Axel Kjäll

Personal information
- Date of birth: 1 June 1981 (age 44)
- Height: 1.78 m (5 ft 10 in)
- Position: Defender

Senior career*
- Years: Team / Apps / (Gls)
- 2000–2005: Örebro SK / 50 / (1)
- 2006–2008: Trelleborgs FF
- 2008–2010: BK Forward

Managerial career
- 2011–2012: BK Forward
- 2013–2014: Örebro SK (coach)
- 2015: Örebro SK (assistant)
- 2017–2021: Örebro SK
- 2021–2022: Örebro SK (director of sports)
- 2022: Örebro SK
- 2023–: Sweden U15

= Axel Kjäll =

Swedish footballer and manager

Axel Kjäll (born 1 June 1981) is a Swedish football manager and retired football defender.

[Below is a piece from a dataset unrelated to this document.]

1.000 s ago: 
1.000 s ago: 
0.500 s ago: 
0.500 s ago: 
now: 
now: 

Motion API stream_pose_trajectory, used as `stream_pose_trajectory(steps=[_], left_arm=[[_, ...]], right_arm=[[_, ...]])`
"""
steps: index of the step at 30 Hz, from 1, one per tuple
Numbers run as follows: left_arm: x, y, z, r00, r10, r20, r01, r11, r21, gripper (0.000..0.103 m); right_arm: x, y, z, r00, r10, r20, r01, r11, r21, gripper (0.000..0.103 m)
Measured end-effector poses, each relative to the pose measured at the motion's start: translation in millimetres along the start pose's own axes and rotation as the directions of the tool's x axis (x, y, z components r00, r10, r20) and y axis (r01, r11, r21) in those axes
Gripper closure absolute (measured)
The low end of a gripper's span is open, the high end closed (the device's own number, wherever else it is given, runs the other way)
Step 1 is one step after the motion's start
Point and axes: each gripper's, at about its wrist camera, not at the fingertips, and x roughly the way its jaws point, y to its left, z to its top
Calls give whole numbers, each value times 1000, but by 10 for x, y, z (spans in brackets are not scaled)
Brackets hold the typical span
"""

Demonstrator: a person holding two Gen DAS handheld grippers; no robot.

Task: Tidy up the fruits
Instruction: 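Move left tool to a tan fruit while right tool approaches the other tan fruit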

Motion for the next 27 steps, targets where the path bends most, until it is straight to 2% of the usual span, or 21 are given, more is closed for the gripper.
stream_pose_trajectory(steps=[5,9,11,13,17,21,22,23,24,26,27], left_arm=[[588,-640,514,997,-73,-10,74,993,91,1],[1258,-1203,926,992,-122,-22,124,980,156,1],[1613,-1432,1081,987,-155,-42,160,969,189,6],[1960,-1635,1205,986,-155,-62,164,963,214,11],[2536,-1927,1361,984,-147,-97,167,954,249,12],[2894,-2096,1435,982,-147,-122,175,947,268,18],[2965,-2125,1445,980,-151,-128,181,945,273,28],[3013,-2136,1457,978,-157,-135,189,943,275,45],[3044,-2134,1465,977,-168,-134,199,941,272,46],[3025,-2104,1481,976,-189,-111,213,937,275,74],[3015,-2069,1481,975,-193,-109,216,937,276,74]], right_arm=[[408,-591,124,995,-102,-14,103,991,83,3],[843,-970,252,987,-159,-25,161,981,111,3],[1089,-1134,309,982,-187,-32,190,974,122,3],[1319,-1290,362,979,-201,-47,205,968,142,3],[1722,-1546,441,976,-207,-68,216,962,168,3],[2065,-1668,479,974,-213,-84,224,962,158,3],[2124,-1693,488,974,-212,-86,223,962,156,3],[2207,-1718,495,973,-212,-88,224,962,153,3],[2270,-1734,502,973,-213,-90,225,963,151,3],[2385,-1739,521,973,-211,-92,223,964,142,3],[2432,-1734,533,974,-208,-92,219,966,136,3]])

Ahead of the 2011 season he was named manager of BK Forward. He joined the coaching team of the city's larger team Örebro SK ahead of the 2013 season.

Having both played for and later managed Örebro SK for several seasons, he became director of sports in 2021. In 2022, the club sacked manager Joel Cedergren after a single league game, and Kjäll was brought back as manager. However, he did not last throughout the entire season either. He returned to an administrative position, but in December 2022 he was hired by the Swedish Football Association as head coach of the new Swedish U15 team.